**Exercise instructions**
The answer must be a single number: the count of lines in the records below that contain the word "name".

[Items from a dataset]
--*--

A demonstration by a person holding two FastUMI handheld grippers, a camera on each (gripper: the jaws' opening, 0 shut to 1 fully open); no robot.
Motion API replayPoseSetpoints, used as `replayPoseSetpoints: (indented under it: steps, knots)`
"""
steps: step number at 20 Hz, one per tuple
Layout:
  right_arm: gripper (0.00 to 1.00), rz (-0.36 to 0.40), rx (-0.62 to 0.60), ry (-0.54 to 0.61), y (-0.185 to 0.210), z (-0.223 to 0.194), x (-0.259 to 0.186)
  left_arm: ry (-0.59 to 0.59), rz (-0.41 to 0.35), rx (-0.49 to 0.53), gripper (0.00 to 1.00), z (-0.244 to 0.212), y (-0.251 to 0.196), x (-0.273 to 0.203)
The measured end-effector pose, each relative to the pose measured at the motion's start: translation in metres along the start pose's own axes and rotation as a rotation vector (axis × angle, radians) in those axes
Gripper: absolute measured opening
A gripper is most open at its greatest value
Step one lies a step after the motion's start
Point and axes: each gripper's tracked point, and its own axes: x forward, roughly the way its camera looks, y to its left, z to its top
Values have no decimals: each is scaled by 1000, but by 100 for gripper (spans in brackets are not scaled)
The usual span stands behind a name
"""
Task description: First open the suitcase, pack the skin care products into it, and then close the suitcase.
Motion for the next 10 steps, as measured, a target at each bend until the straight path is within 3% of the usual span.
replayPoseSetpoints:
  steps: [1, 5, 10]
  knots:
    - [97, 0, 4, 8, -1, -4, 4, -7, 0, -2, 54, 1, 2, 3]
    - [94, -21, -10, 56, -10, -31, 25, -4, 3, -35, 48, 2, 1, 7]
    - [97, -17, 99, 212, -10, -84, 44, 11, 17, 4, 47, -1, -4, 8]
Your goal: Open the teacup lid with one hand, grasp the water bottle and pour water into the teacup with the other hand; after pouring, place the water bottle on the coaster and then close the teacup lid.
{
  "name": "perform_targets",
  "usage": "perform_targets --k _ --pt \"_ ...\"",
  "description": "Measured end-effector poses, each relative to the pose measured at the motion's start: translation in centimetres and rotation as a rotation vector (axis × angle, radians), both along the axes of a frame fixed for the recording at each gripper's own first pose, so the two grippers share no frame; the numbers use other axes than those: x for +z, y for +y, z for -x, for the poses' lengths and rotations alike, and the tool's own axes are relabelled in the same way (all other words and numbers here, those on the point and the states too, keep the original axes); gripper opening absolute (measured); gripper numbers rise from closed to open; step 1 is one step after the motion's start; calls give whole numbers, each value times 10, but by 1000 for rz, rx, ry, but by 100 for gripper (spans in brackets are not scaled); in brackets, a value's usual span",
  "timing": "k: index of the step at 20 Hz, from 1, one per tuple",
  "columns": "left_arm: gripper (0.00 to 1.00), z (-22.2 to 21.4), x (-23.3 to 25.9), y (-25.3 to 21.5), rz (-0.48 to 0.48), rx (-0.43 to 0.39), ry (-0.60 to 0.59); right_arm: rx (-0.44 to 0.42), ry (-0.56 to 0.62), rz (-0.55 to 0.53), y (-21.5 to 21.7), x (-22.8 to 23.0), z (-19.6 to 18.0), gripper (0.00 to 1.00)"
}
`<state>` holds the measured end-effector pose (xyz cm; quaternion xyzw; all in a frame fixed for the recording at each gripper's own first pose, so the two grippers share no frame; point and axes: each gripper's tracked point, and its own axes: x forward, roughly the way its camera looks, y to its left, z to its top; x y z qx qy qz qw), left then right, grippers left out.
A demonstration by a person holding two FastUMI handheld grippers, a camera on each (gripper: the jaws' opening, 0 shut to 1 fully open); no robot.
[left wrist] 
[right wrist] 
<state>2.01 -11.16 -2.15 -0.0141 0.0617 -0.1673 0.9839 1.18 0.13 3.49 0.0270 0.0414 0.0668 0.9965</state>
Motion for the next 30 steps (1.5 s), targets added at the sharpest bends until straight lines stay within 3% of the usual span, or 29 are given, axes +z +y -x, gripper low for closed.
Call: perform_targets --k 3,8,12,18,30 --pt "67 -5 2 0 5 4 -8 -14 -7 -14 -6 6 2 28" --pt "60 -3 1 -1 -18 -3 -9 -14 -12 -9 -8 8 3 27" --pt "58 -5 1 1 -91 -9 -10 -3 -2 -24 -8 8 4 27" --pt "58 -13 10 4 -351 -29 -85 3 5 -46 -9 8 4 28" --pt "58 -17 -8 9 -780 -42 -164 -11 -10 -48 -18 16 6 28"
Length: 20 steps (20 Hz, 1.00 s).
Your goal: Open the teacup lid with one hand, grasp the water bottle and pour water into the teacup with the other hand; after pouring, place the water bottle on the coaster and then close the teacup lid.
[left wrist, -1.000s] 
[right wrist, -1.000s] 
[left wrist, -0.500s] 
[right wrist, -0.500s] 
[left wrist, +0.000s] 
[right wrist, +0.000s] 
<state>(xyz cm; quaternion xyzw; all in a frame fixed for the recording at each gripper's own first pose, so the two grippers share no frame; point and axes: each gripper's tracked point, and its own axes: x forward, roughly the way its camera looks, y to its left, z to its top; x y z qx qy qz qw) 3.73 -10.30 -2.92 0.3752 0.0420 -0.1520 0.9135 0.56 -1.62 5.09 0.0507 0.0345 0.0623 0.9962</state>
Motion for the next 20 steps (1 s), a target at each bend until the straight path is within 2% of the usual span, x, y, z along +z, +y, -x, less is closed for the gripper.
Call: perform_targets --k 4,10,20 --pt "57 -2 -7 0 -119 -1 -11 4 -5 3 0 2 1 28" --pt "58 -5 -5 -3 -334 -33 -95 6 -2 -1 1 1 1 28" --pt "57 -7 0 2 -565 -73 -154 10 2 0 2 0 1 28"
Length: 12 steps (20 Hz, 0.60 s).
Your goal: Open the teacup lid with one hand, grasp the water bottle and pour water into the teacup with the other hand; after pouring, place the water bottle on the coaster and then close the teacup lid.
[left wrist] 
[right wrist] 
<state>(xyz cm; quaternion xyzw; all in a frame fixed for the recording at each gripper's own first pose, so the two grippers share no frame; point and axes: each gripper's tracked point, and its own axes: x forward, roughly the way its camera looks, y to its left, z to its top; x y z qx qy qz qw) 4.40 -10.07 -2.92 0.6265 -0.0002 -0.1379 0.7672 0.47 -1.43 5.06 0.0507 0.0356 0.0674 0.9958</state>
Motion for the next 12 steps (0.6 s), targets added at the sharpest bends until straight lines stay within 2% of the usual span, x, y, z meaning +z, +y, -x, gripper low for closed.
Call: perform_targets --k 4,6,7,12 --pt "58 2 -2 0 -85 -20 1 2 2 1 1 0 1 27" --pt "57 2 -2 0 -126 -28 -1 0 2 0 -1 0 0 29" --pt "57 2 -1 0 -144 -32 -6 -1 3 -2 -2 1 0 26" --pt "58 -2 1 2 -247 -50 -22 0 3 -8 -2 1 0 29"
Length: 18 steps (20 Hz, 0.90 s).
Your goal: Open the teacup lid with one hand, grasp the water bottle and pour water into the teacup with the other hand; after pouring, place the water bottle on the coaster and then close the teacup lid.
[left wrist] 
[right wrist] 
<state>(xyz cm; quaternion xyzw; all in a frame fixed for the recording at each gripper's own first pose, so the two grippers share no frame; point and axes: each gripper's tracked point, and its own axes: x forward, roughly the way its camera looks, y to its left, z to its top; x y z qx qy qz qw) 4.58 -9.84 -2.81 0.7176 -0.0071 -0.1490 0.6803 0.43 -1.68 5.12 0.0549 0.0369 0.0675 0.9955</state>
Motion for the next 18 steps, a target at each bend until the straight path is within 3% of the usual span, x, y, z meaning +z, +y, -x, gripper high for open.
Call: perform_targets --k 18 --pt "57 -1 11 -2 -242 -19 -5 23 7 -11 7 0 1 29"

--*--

**Task answer**
2